Thursday 17 May 2012

Darwinian Politics and risk-seeking behaviour

I love Paul Rubin's "Darwinian Politics". Rubin argues that existing political preferences around things like fairness, inequality, altruism, and group affiliation can really be traced back to the Environment of Evolutionary Adaptedness - the 50,000 years or so that modern-form humans spent in the Pleistocene. I often teach the book as part of my graduate-level public choice class.

Jason Collins reviews the book here and notes the one part of the book with which I disagreed:
Rubin’s least libertarian finding, apart from his implied support of restrictions on polygamy, relates to restrictions on drugs and other “anti-social” activities. Rubin argues that if consumption of these goods and activities is a form of competition between young males to signal status, restrictions on their use will be required to prevent above optimal use. While Rubin considers that the need to maintain a society’s prime age men at fighting strength is weaker than in our evolutionary past, a case can still be made for this form of control. It was interesting that Rubin chose to use a signaling argument at this point as he does not address the role of signaling in most of his analysis, such as in his discussion of “altruistic” gifts of game in ancestral societies or donations to charity.
I find this argument wholly unsatisfying. I agree with Rubin that the age-profile of risk preference looks like it's set in the EEA. But the policy implications of that are a lot less obvious than Rubin makes out. If we're hardwired to demonstrate ability to bear risk when we're in our mid to late teens, then banning one form of risk-taking is very likely to push risk-taking demonstrations over onto other margins. It's then manifestly unclear whether we improve or worsen outcomes when we ban youth access to consumption activities whose risks are relatively well understood and the use of which is at least relatively well socialised as it depends onto what other margins the kids switch. If everybody switches to bungee jumping, that's probably better; if everybody switches to car surfing, that's worse.
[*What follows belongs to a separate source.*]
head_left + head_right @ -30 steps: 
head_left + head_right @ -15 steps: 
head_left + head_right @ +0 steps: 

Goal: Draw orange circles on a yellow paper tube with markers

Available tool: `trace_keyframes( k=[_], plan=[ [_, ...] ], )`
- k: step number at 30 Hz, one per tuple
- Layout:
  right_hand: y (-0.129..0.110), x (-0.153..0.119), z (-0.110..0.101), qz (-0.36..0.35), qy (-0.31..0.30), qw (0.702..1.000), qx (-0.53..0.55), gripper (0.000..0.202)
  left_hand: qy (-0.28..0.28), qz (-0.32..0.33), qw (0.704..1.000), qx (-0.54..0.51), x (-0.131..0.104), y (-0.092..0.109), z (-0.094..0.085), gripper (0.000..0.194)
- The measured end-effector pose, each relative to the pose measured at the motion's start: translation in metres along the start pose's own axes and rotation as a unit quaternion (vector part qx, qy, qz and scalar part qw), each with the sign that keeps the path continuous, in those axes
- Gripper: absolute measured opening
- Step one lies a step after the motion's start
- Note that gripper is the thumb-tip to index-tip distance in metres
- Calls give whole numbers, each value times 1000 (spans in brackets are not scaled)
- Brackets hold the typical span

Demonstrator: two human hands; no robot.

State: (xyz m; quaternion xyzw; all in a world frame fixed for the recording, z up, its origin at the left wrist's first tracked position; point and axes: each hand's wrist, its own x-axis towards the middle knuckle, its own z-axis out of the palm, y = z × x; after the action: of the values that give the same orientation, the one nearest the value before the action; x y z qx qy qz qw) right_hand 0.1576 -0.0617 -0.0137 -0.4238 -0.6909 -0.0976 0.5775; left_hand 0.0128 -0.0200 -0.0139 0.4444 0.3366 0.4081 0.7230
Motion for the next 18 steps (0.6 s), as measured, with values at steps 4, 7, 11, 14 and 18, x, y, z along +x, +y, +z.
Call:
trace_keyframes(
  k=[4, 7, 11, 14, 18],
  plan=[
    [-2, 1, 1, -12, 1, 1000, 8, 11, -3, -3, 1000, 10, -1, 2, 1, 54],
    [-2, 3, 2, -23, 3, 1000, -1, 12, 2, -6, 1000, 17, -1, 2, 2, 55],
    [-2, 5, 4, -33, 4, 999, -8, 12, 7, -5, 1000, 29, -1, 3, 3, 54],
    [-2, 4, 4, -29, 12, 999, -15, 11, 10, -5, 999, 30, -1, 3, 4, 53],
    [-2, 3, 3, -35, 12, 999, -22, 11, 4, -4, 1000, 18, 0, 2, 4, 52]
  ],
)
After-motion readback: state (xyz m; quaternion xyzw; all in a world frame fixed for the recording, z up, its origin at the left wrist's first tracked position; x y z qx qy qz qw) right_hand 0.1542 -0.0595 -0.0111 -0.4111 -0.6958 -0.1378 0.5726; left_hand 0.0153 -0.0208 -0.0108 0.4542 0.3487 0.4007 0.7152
Where at least some youth alcohol demand is derived from an underlying preference for demonstrating fitness to bear risk, we have to worry about the other margins on which the underlying preference can be expressed if we want to push down on one part of the balloon.
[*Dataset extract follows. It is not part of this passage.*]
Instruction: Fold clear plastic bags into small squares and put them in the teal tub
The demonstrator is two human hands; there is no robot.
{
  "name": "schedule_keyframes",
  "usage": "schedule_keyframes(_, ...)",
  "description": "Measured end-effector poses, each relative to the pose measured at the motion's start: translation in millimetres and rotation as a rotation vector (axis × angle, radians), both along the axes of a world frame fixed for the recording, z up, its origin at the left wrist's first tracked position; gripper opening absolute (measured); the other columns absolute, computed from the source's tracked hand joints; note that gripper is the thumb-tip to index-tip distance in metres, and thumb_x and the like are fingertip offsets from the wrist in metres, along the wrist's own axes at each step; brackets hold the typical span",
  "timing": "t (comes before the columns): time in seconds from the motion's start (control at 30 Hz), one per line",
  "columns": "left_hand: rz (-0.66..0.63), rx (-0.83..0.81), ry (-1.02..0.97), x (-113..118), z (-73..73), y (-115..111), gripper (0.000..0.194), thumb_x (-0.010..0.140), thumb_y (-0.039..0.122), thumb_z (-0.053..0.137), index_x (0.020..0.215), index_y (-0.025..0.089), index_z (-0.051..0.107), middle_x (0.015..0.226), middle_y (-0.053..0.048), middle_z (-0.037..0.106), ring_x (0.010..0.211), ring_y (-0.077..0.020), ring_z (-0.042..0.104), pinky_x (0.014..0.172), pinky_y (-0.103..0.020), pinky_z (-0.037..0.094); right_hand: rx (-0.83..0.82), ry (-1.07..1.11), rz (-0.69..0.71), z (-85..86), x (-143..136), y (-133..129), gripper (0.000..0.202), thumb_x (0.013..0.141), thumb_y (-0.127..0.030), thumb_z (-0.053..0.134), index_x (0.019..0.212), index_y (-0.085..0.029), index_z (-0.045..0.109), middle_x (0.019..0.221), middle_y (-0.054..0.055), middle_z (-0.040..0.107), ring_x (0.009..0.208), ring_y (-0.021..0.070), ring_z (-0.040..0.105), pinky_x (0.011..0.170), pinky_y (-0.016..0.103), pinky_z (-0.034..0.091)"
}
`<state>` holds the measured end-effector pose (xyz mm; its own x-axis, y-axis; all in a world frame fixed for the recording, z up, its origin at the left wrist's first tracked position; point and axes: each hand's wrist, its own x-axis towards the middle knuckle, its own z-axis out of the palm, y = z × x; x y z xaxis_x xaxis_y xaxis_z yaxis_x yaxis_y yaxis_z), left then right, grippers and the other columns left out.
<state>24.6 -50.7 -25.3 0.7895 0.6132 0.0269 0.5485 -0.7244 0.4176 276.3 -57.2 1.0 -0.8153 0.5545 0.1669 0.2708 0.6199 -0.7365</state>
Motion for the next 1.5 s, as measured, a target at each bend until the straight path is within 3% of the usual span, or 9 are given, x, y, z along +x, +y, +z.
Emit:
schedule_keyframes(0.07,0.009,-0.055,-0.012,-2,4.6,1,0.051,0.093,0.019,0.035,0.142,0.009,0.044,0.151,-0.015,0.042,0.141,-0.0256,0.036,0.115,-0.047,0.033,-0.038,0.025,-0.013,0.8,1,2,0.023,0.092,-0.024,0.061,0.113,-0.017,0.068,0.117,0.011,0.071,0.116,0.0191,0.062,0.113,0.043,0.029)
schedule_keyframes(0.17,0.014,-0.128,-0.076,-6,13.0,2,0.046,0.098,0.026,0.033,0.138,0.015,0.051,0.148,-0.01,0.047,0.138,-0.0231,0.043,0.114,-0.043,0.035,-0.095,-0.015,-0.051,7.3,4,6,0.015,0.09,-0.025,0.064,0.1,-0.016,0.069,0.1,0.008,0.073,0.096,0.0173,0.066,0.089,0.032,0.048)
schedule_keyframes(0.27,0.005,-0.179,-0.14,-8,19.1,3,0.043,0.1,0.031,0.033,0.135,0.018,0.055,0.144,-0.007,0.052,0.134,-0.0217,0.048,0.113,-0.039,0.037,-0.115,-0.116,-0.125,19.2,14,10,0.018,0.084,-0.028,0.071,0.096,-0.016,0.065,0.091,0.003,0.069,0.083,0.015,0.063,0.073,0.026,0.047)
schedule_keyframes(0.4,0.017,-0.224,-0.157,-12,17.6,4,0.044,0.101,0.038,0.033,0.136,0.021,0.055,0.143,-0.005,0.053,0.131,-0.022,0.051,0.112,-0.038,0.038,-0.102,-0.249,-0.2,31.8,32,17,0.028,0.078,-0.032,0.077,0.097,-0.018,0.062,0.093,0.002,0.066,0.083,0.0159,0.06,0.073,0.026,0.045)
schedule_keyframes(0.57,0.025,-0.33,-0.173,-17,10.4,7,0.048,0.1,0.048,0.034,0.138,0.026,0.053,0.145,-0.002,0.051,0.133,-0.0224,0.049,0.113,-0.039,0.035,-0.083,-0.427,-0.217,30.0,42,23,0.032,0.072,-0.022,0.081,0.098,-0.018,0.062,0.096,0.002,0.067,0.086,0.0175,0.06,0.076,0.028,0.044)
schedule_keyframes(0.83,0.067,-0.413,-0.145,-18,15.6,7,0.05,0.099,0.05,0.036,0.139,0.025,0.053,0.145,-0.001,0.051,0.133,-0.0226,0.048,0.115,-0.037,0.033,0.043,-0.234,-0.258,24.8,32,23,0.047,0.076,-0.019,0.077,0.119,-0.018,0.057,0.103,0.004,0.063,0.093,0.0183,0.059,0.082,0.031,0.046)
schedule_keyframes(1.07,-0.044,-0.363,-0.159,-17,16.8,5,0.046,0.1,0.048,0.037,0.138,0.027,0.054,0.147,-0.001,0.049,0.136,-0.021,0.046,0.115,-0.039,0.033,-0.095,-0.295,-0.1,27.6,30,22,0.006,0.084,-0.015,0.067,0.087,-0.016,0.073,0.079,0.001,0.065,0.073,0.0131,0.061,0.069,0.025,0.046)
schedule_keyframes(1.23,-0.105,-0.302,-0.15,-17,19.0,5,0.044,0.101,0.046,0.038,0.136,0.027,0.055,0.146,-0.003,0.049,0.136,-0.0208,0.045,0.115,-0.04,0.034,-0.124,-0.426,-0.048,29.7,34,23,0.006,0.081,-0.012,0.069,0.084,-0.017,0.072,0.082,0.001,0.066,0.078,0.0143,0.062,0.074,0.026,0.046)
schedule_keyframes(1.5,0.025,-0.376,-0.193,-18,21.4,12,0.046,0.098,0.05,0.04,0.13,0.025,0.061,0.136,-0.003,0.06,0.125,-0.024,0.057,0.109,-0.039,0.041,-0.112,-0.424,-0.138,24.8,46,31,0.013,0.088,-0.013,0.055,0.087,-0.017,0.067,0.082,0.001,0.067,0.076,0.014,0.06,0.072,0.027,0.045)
I worry for similar reasons about Veblen-themed arguments about reducing status competition through income taxes. If we're hard-wired to be status-seeking animals, isn't it better that that status-seeking is channelled into productive outlets, like earning money by working hard to meet the needs of others, than less productive or downright harmful alternatives, like jousting, tournaments, or feats of military valour? As I'd wondered a few years ago after Robin Hanson provided some data on the relative positionality of different types of activities:
If humans are status-seekers, which seems highly likely given how sexual selection works, then high marginal tax rates just push status-seeking onto the other dimensions identified by Hanson. Which then gives us some testable hypotheses: do countries with heavy income redistribution see greater spending on education, more time investment in sport, more money and time spent on personal beauty and exercise (all normalized for income, of course)? I wouldn't know where to start looking for the data, but I'd be keen to see the results.
I'll have to dig around a bit to see whether that kind of cross-national data exists: potentially another topic for the future honours projects file.


  1. Interesting stuff indeed. I'd never considered late-teen/early-twenties excesses as a risk-taking signal of suitability as a mate, but more as a reaction to the domestic shackles having been thrown off and a chance to explore aspects of life experiences previously denied under the more restrictive regime imposed by parental oversight. Couched in evolutionary terms is does make more sense of some of the stupid things we do as young folk. I did plenty of dumb stuff as a student but I was a big nerd and had few if any female acquaintances at the time, so such displays served no real purpose other than perhaps a signal of acceptability within my peer group. The question I ask is whether young women respond positively to such displays? I can imagine some acts being seen in a positive light, but drug taking seems like an odd choice for a young bloke trying to impress girls.

    1. If you are *so healthy* that you can afford to ingest and metabolise poisons, survive crazy risks, and so on, you'll probably be healthy enough to provide her with successful offspring and be able to provide for those offspring. Teenaged risk displays are the human equivalent of the peacock's tail: something that's potentially harmful, but ensures the separating equilibrium where only the most healthy / strong / fit can make the display.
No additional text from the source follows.